Content starts
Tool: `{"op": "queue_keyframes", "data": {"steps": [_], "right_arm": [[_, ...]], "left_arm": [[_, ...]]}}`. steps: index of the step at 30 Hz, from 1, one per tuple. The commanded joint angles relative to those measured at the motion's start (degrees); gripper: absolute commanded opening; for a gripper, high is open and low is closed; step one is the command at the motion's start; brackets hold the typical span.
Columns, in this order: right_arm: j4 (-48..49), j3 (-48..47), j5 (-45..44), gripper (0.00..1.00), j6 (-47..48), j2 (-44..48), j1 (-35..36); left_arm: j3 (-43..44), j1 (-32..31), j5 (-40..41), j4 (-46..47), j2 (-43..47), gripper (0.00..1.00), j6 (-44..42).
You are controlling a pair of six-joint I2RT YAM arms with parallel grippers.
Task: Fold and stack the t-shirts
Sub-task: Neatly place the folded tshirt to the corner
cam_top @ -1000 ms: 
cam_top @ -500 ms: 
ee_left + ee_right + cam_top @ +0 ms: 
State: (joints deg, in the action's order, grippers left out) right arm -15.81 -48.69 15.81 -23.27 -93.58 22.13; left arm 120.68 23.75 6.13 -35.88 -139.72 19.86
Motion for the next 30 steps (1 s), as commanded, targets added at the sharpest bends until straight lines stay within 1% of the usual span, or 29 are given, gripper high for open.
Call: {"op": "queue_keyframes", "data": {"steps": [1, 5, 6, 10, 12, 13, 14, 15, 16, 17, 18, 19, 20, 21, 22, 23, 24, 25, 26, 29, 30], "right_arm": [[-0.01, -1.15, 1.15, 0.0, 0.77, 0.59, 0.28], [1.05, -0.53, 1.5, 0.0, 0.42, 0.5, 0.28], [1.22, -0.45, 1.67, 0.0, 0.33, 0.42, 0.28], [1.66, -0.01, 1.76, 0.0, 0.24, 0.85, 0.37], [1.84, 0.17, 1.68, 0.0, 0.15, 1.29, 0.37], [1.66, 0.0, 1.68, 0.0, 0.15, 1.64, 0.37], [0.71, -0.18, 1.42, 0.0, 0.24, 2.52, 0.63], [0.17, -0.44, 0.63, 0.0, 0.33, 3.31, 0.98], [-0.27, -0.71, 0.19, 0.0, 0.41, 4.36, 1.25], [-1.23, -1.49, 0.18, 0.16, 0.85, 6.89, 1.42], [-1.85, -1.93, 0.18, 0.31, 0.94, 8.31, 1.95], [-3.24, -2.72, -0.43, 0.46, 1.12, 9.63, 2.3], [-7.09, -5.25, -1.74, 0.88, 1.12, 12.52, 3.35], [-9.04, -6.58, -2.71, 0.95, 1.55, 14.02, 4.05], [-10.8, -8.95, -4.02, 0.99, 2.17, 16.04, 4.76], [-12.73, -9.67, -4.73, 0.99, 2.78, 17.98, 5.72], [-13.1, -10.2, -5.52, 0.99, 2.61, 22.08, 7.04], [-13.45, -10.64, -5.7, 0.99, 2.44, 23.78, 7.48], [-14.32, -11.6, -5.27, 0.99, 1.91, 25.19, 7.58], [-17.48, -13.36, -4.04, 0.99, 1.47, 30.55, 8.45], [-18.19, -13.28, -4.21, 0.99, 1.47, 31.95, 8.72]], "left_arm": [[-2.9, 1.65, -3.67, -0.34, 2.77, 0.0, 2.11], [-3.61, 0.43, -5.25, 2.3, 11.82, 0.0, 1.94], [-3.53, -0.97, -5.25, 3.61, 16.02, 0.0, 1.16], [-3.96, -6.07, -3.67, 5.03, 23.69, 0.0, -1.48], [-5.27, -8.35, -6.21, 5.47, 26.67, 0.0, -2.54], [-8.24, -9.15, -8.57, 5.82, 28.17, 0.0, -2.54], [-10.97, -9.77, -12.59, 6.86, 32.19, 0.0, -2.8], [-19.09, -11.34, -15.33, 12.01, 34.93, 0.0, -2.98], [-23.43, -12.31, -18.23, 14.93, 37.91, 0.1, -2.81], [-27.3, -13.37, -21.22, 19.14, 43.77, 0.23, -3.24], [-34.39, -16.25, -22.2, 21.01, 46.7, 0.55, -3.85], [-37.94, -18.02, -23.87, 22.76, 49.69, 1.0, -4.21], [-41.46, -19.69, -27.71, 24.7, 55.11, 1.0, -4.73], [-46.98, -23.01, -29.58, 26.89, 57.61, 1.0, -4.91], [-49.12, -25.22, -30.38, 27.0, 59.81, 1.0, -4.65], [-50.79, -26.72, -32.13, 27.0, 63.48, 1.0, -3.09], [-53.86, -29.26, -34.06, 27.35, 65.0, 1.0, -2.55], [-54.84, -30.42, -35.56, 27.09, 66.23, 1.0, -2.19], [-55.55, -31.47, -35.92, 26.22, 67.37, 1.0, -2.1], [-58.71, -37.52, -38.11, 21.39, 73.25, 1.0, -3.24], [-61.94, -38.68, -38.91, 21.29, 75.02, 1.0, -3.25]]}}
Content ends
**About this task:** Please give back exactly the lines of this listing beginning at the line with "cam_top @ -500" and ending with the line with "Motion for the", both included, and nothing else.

**Response:**
cam_top @ -500 ms: 
ee_left + ee_right + cam_top @ +0 ms: 
State: (joints deg, in the action's order, grippers left out) right arm -15.81 -48.69 15.81 -23.27 -93.58 22.13; left arm 120.68 23.75 6.13 -35.88 -139.72 19.86
Motion for the next 30 steps (1 s), as commanded, targets added at the sharpest bends until straight lines stay within 1% of the usual span, or 29 are given, gripper high for open.

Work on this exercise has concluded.